Jeff Ford
October 1, 2000
Contributers: Tom Rounds, Jeff Ford Photos By: Tom Rounds

According to every piece of information that we have, Ford did not paint any Mustangs black in 1972 or, for that matter, 1973. The biggest reason for this is that it didn't offer the color. Maybe the reason had something to do with the whim of the buyers. Maybe it was decided that the color was too average sales-wise. We say that because it seems that the basic colors, such as white, red, and black, were often flat sellers compared to blue and green. Most years the blues and greens simply kicked the snot out of the other colors by posting 25-plus percent sales. Red was a consistent 10-12 percent of sales, and white and black fared a little better.

OK, so black wasn't a color for 1972, right? Wrong. If the people ordering the car were sharp, then they could get the color of their dreams via special-order paint. This, of course, required them to put down some money on the Mustang, and then pay 35-40 extra bucks for the finish; after all, what dealer wants to be stuck with a lavender Mustang? This must be what the original owner of William Greer's beautiful '72 convertible did. We don't need to say how stunning the finished product is. The glossy black paint and striking white top are as crisp and clean as you'd want. Of course, the car wasn't always the nice glossy black you see here. During most of its life, it was a resident of Atlanta, where red clay can wreak havoc on a car-especially a black car, because dust gets everywhere.
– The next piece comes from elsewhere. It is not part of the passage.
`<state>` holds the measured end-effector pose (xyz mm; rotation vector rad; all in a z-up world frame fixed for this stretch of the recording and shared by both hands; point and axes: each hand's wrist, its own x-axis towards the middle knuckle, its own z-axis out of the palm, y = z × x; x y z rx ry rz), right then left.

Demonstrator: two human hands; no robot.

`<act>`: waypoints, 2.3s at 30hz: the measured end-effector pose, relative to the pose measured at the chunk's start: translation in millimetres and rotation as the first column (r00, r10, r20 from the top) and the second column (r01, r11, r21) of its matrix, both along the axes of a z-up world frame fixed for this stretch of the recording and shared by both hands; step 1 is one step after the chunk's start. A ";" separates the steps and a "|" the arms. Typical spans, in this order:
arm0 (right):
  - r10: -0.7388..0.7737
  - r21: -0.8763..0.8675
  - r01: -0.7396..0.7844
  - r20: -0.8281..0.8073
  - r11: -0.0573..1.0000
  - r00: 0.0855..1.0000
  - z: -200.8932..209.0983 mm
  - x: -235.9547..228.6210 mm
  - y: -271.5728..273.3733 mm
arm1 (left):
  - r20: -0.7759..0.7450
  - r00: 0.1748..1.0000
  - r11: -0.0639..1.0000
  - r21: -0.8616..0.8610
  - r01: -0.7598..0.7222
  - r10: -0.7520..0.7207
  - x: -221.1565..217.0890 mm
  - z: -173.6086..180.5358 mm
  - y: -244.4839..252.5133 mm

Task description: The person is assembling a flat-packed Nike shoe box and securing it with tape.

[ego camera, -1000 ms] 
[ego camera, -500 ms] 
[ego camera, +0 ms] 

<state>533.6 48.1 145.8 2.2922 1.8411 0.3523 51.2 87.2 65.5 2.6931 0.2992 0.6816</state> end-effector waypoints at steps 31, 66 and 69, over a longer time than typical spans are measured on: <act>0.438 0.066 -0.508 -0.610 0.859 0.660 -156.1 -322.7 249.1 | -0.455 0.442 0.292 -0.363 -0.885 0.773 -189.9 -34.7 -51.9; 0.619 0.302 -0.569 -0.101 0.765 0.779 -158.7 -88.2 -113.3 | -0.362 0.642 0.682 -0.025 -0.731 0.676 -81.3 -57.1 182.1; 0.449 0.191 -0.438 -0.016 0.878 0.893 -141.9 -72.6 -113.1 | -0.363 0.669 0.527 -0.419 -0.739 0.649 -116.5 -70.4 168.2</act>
"The car had red clay dust in all the nooks and crannies," William said. "The clock had red clay dust inside the lens, as did the original gauges." Even so, our intrepid owner from Everett, Washington, attacked the restoration with vigor. "The car had been refinished in the mid-'90s," he admitted, "therefore, the condition was good when I got it, though it suffered from some neglect."

What William obtained for his hard-earned greenbacks was a 351 2V Cleveland, an FMX automatic, and an open-road-friendly 2.79:1 rear axle. He also received some serious amenities, such as power steering, power disc brakes, air conditioning, an AM/FM stereo, and a Cartier analog clock in the optional console. Though the clock is a nice conversation piece, we believe it is a service item that replaced the original. William's car also has the Body Protection Group, as well as the sporty Magnum 500s that make any '71-'73 Mustang a super-flashy ride.

"I get a lot of positive comments about the car, as well as the typical 'oh, wow' stares when I'm driving," William said. "It seems that women like it because of the color and the cool '70s look, but guys like it because of the 351 and the detailed condition. I like it for both." We have to agree with you, Bill, option or not.